Tu Siyuan, Yin Yulian, Ma Lina, Chen Hongfeng, Ye Meina
Department of Breast Surgery, Longhua Hospital, Shanghai University of Traditional Chinese Medicine, Shanghai, China.
Front Cell Infect Microbiol. 2025 Jul 28;15:1602883. doi: 10.3389/fcimb.2025.1602883. eCollection 2025.
Non-puerperal mastitis (NPM) arises from heterogeneous factors ranging from autoimmune dysregulation to occult infections. To establish a diagnosis, biopsy is reliable but invasive. Imaging exhibits a limited specificity and may cause diagnostic delays, patient discomfort, and suboptimal management. Inspired by non-invasive tongue diagnosis in traditional Chinese medicine, this study integrated tongue-coating microbiota profiling and AI-quantified tongue image phenotyping to establish an objective, non-invasive diagnostic framework for NPM.
A total of 100 NPM patients from the Breast Surgery Department of Longhua Hospital and 100 healthy volunteers were included. Their clinical characteristics, tongue images, and tongue-coating microbiota data were collected. Features of tongue images (detection, segmentation, and classification) were quantitated and extracted via deep learning. The microbiota composition was assessed using 16S rRNA gene sequencing (V3-V4 region) and bioinformatic pipelines (QIIME2, DADA2). Based on clinical, imaging, and microbial features, three machine learning models-logistic regression (LR), support vector machine (SVM), and gradient boosting decision tree (GBDT)-were trained to distinguish NPM.
The GBDT model achieved a superior diagnostic performance (AUROC = 0.98, accuracy = 0.95, and specificity = 0.95), outperforming the LR (AUROC = 0.98, accuracy = 0.95, and specificity = 0.90) and SVM models (AUROC = 0.87, accuracy = 0.80, and specificity = 0.75). Integration of clinical characteristics, tongue image features, and bacterial profiles (at the genus/family level) yielded the highest accuracy, whereas models using a single class of features showed a lower discriminatory ability (AUROC = 0.90-0.91). Key predictors included (12%), waist-hip ratio (11%), and (6%).
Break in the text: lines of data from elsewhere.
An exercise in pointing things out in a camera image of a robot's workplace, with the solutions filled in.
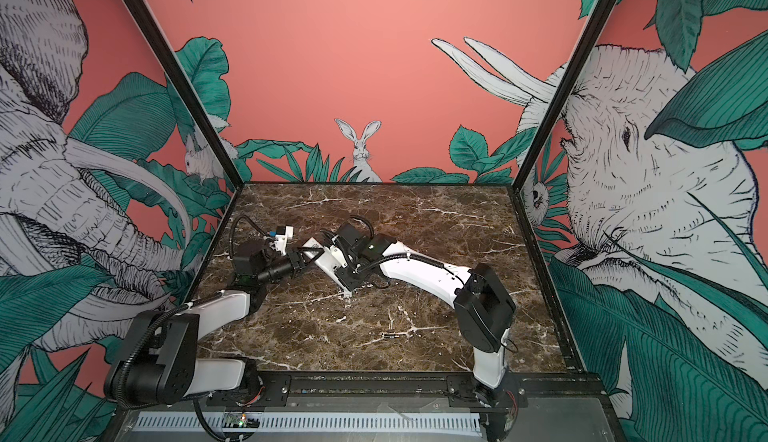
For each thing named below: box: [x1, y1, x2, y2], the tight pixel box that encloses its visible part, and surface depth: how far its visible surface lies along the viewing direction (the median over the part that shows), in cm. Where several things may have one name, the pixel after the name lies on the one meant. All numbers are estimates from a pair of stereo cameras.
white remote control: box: [302, 237, 353, 298], surface depth 84 cm
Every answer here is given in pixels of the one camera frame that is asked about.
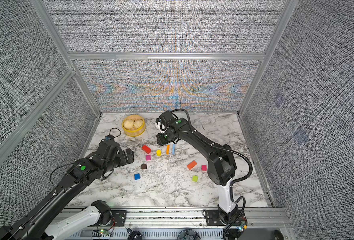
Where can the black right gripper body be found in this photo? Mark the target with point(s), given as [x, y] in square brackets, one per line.
[166, 137]

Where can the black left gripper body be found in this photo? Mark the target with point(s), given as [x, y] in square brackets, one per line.
[123, 159]

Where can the light blue wood block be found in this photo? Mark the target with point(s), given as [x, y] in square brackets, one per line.
[173, 149]

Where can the red wood block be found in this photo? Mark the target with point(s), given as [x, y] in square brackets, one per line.
[146, 149]

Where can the orange-red wood block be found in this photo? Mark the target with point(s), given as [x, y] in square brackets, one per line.
[191, 165]

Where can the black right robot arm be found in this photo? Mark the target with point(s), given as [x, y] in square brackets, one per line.
[176, 125]

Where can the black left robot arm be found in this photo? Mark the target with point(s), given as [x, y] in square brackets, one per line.
[80, 175]

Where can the dark blue wood cube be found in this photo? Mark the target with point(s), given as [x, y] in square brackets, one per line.
[137, 176]

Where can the yellow rimmed wooden steamer basket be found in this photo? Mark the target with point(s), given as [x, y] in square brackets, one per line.
[138, 132]

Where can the left cream steamed bun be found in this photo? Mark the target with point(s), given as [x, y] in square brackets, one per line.
[128, 124]

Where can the cream steamed bun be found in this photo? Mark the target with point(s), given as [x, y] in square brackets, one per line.
[128, 124]
[138, 123]

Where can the right cream steamed bun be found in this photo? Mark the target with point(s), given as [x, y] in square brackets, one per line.
[138, 123]

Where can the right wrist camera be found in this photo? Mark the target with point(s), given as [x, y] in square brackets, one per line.
[161, 126]

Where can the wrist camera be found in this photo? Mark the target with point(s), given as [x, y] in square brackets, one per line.
[161, 126]
[109, 138]

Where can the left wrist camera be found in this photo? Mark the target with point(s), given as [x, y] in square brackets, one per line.
[109, 138]

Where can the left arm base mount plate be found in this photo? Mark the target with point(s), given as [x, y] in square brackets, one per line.
[117, 218]

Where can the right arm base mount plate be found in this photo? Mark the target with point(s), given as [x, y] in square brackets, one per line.
[218, 217]
Integrating clinical characteristics, tongue image features, and tongue-coating microbiota profiles, the multimodal GBDT model demonstrates a high diagnostic accuracy, supporting its utility for early screening and diagnosis of NPM.
非产褥期乳腺炎(NPM)由多种因素引起,从自身免疫失调到隐匿性感染不等。为了确诊,活检可靠但具有侵入性。影像学检查特异性有限,可能导致诊断延迟、患者不适以及管理欠佳。受中医无创舌诊的启发,本研究整合舌苔微生物群分析和人工智能量化舌图像表型,以建立一个客观、无创的NPM诊断框架。
纳入龙华医院乳腺外科的100例NPM患者和100名健康志愿者。收集他们的临床特征、舌图像和舌苔微生物群数据。通过深度学习对舌图像特征(检测、分割和分类)进行量化和提取。使用16S rRNA基因测序(V3-V4区域)和生物信息学流程(QIIME2、DADA2)评估微生物群组成。基于临床、影像学和微生物特征,训练了三种机器学习模型——逻辑回归(LR)、支持向量机(SVM)和梯度提升决策树(GBDT)——以区分NPM。
GBDT模型具有卓越的诊断性能(曲线下面积[AUC] = 0.98,准确率 = 0.95,特异性 = 0.95),优于LR模型(AUC = 0.98,准确率 = 0.95,特异性 = 0.90)和SVM模型(AUC = 0.87,准确率 = 0.80,特异性 = 0.75)。整合临床特征、舌图像特征和细菌谱(属/科水平)可获得最高准确率,而使用单一类别特征的模型显示出较低的鉴别能力(AUC = 0.90 - 0.91)。关键预测因素包括(此处原文缺失具体内容,可能影响完整理解)(12%)、腰臀比(11%)和(此处原文缺失具体内容,可能影响完整理解)(6%)。
整合临床特征、舌图像特征和舌苔微生物群谱,多模式GBDT模型显示出高诊断准确率,支持其在NPM早期筛查和诊断中的应用价值。